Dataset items
════════════════════

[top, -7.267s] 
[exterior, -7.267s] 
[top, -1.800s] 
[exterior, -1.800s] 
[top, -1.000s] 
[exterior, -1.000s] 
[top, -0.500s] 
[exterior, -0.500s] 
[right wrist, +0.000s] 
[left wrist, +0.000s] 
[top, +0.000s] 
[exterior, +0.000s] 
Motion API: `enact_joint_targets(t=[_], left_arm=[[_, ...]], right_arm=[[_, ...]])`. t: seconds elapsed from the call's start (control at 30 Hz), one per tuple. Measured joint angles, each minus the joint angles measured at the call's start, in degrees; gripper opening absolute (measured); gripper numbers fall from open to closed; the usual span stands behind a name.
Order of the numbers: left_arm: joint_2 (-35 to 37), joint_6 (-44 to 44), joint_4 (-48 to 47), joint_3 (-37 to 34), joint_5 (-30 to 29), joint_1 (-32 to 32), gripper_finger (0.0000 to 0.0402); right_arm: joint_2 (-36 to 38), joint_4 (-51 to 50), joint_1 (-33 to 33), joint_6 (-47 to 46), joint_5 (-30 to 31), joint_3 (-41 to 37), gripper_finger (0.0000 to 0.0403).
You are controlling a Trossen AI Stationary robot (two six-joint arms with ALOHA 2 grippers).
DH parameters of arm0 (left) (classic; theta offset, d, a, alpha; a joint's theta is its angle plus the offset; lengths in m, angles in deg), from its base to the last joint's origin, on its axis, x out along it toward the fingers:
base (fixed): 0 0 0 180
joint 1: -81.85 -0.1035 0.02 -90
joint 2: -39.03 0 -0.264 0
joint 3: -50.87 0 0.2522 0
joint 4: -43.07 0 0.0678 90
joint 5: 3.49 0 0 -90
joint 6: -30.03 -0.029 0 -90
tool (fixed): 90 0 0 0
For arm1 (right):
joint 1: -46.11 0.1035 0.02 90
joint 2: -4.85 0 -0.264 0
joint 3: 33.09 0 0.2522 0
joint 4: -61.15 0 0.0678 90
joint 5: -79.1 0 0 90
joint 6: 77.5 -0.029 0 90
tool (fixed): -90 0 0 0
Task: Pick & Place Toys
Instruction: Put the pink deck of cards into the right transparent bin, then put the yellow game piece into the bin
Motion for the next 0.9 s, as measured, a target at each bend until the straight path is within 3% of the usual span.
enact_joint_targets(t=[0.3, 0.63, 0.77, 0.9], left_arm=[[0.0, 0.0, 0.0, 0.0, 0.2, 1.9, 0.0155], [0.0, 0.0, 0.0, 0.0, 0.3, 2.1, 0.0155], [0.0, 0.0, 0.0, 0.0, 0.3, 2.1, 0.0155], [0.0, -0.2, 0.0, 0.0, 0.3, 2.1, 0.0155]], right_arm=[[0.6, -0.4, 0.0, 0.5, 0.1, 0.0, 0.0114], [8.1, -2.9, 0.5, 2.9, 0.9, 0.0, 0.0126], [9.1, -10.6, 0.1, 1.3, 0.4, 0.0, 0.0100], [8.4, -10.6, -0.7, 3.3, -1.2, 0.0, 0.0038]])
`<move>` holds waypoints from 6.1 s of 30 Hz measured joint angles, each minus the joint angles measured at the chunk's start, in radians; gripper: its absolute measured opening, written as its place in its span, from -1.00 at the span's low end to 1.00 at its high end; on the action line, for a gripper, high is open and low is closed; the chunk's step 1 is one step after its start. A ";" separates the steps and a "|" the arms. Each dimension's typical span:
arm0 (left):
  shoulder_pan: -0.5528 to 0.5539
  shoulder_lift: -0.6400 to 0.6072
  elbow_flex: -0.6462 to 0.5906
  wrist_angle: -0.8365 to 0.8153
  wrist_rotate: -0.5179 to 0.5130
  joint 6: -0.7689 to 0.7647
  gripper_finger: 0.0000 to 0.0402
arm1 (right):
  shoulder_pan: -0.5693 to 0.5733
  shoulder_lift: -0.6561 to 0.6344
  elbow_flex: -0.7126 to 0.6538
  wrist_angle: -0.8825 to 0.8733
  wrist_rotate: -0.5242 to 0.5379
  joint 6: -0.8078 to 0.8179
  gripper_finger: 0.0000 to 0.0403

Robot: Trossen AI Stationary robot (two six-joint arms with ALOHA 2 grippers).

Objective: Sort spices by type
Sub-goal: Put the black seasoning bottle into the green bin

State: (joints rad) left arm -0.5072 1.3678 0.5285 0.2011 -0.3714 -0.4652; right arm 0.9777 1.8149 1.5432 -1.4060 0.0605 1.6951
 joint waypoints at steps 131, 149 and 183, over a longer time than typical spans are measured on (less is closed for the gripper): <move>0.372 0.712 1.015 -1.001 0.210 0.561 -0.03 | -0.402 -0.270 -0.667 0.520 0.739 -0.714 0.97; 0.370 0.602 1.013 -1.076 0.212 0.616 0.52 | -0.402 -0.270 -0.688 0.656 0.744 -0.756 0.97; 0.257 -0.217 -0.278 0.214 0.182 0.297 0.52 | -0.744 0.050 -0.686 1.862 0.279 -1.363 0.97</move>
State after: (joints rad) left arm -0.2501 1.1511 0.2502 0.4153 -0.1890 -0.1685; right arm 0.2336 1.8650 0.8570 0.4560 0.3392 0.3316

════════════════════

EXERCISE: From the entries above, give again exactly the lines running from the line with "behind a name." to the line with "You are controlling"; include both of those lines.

SOLUTION TO THIS TASK:
Motion API: `enact_joint_targets(t=[_], left_arm=[[_, ...]], right_arm=[[_, ...]])`. t: seconds elapsed from the call's start (control at 30 Hz), one per tuple. Measured joint angles, each minus the joint angles measured at the call's start, in degrees; gripper opening absolute (measured); gripper numbers fall from open to closed; the usual span stands behind a name.
Order of the numbers: left_arm: joint_2 (-35 to 37), joint_6 (-44 to 44), joint_4 (-48 to 47), joint_3 (-37 to 34), joint_5 (-30 to 29), joint_1 (-32 to 32), gripper_finger (0.0000 to 0.0402); right_arm: joint_2 (-36 to 38), joint_4 (-51 to 50), joint_1 (-33 to 33), joint_6 (-47 to 46), joint_5 (-30 to 31), joint_3 (-41 to 37), gripper_finger (0.0000 to 0.0403).
You are controlling a Trossen AI Stationary robot (two six-joint arms with ALOHA 2 grippers).

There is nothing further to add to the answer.